Au marché à bétail de Yembéya, l’un des principaux lieux de vente de moutons à Conakry, les prix ont de quoi surprendre. Un mouton s’y négocie entre un et sept millions de francs guinéens.
Selon Alhousseiny Barry, vendeur rencontré sur place, cette hausse est bien réelle :
« Nous revendons un mouton à 2 millions, 3 millions, voire 7 millions de francs guinéens. C’est vrai que c’est cher, mais nous n’avons pas le choix. Nous vendons aussi pour faire un peu de bénéfice. »
Il explique également les causes de cette flambée des prix, notamment la situation sécuritaire dans la sous-région :
« Nous n’osons pas rentrer dans les villages du Mali. Nous nous limitons à la frontière guinéo-malienne. Nous sommes obligés de payer des personnes pour aller acheter le bétail sur le territoire malien. »
Même constat chez Abdoulaye Kenda, autre vendeur sur le marché, qui évoque une baisse de la clientèle :
« Beaucoup sont partis vers l’intérieur du pays pour célébrer la fête de Tabaski, cela affecte la vente du bétail. »
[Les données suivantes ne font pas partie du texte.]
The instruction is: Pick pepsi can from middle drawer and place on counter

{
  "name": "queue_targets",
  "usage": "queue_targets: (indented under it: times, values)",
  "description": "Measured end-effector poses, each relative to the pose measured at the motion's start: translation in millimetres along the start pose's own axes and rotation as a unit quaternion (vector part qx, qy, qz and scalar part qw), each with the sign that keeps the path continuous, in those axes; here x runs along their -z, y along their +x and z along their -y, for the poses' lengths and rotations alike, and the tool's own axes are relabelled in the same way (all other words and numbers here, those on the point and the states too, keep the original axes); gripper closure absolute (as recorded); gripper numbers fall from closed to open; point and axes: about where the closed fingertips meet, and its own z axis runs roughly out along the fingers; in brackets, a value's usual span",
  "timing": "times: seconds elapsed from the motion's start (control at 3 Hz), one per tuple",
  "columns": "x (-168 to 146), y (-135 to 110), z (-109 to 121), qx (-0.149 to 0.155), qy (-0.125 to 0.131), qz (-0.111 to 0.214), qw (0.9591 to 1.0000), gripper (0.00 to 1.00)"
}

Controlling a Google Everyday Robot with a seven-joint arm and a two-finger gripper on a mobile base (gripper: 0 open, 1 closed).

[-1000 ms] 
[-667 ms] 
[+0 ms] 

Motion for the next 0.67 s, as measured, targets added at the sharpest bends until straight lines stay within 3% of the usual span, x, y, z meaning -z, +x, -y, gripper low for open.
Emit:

Du côté des acheteurs, le désarroi est palpable. Ansoumane Dabo dénonce des prix jugés excessifs :
« Il y a deux qualités de moutons. Pour ceux venant du Mali, on parle de 5 millions et au-delà, et pour ceux de Guinée, on parle de 3 ou 4 millions de francs guinéens. On essaie juste de forcer la situation pour satisfaire les besoins des parents. Sinon, les prix sont énormes, mais on fait avec. »
Pour Sadou Sow, la difficulté ne se limite pas au prix du mouton, mais concerne aussi les coûts annexes :
« J’ai acheté un mouton à 3 millions et on me dit que le sac d’herbe se vend à 40 000 francs guinéens. Cela est difficile. »
Face à cette flambée généralisée, de nombreux ménages peinent à accomplir le sacrifice religieux dans de bonnes conditions. Les vendeurs, eux, appellent les autorités à intervenir afin d’atténuer les effets de cette hausse sur les consommateurs.